[What you should do] Report the lines of the material that carry the string "document".

[The data]
* * * *

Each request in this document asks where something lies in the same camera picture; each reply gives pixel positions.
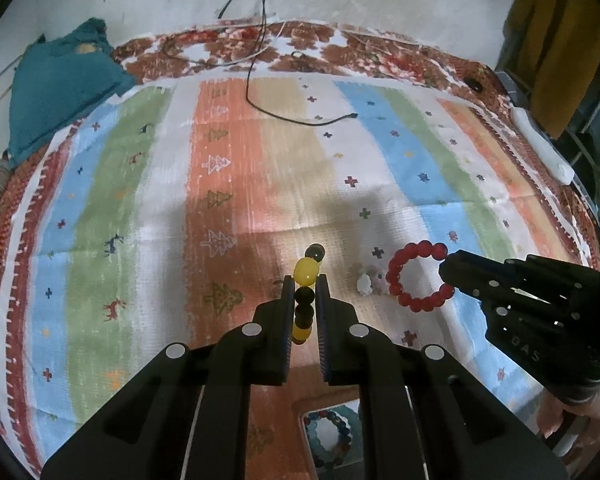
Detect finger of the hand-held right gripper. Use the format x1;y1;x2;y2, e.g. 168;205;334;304
447;250;536;288
437;259;511;318

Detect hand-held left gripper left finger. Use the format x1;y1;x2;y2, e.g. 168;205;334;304
40;275;297;480

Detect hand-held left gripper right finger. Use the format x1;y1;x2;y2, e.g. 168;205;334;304
315;274;571;480

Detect black and yellow bead bracelet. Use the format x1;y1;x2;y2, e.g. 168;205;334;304
291;243;326;346

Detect white bead bracelet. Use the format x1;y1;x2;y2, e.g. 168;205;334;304
355;270;389;296

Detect red bead bracelet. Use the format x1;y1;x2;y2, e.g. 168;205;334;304
385;241;457;312

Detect blue bead bracelet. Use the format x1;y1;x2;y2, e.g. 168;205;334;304
304;409;354;470

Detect metal tin box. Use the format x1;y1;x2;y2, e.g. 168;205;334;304
291;399;363;480

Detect person's right hand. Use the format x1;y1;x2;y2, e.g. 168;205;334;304
535;387;600;458

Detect white oblong object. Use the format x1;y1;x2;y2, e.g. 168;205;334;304
510;106;575;185

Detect striped patterned mat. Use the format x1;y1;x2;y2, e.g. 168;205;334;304
0;76;597;480

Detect yellow hanging cloth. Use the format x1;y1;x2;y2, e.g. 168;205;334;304
504;0;600;141

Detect floral bedsheet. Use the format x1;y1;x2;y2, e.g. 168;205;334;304
0;20;600;480

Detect teal cloth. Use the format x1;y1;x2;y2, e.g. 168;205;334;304
6;17;137;162

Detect long black cable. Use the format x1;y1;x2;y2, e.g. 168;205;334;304
245;0;359;126

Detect white cable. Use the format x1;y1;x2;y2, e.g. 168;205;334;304
180;19;293;67

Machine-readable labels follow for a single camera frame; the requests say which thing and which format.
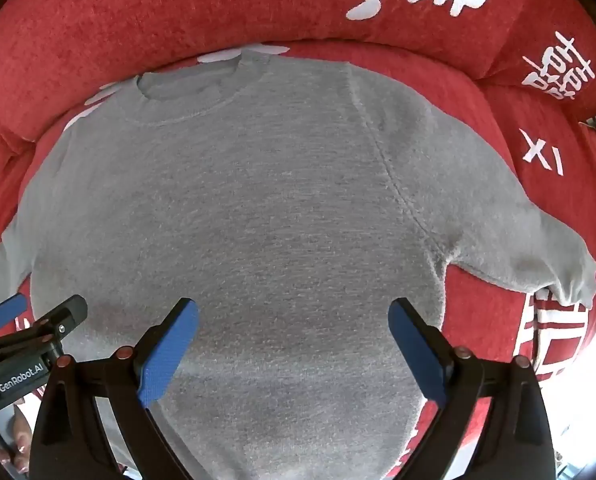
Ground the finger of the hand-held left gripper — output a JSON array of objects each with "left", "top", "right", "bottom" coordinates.
[
  {"left": 0, "top": 294, "right": 29, "bottom": 344},
  {"left": 0, "top": 295, "right": 89, "bottom": 361}
]

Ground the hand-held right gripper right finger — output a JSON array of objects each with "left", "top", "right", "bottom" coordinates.
[{"left": 388, "top": 297, "right": 559, "bottom": 480}]

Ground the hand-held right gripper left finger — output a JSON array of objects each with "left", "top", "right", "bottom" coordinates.
[{"left": 29, "top": 297, "right": 201, "bottom": 480}]

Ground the grey sweater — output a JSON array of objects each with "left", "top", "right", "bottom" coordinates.
[{"left": 0, "top": 49, "right": 596, "bottom": 480}]

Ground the person's left hand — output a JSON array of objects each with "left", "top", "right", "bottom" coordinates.
[{"left": 12, "top": 404, "right": 32, "bottom": 472}]

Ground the red printed tablecloth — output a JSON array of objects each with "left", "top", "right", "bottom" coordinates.
[{"left": 0, "top": 0, "right": 596, "bottom": 480}]

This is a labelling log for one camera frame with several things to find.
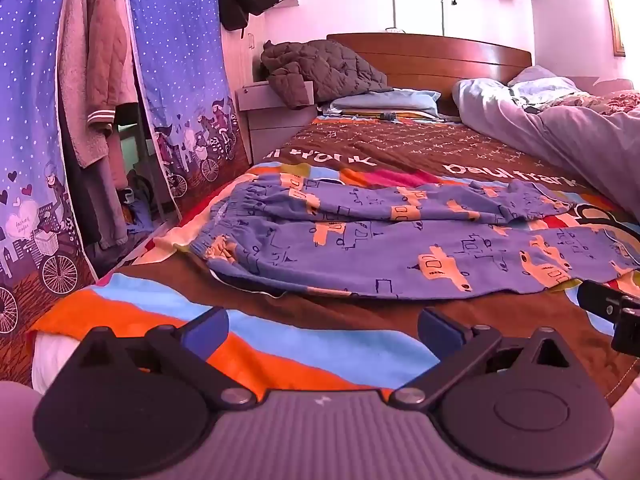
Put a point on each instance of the framed wall picture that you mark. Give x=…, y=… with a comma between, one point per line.
x=616, y=20

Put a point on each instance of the small grey object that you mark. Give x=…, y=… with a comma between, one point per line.
x=389, y=116

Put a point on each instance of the pink fleece coat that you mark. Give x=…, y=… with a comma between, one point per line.
x=75, y=85

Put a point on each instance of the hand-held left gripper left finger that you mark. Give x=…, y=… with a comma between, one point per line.
x=206, y=329

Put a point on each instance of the blue dotted printed curtain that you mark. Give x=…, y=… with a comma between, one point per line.
x=175, y=60
x=30, y=110

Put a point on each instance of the lavender duvet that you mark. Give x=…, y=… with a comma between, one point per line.
x=575, y=135

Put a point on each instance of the pile of clothes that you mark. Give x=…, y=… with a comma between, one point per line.
x=136, y=197

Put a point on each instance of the colourful printed bed sheet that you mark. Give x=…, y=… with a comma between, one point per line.
x=350, y=322

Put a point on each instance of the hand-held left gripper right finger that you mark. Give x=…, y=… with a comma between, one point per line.
x=440, y=331

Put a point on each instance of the wooden headboard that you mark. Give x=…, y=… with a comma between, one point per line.
x=425, y=65

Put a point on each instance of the purple car-print pants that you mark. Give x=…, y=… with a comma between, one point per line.
x=380, y=255

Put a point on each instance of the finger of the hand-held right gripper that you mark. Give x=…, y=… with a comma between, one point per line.
x=597, y=300

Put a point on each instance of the grey nightstand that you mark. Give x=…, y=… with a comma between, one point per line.
x=275, y=130

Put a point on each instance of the light blue pillow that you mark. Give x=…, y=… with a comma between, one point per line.
x=395, y=102

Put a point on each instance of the pink floral blanket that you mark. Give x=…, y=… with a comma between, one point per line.
x=617, y=102

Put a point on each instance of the white printed pillow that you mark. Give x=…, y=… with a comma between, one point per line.
x=542, y=87

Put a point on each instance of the brown quilted jacket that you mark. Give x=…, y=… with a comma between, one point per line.
x=320, y=70

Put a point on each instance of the pink quilted jacket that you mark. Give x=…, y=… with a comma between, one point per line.
x=107, y=45

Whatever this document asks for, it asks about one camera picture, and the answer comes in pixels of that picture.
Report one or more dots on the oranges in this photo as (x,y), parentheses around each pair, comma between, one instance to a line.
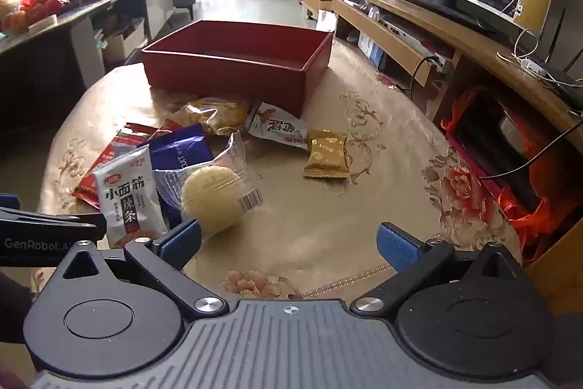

* * * *

[Result for this exercise]
Each request in this document asks where something lies in the same camera picture; each reply gives pixel positions.
Whatever this document asks for, it asks about one camera picture, and the answer comes in pixels of that picture.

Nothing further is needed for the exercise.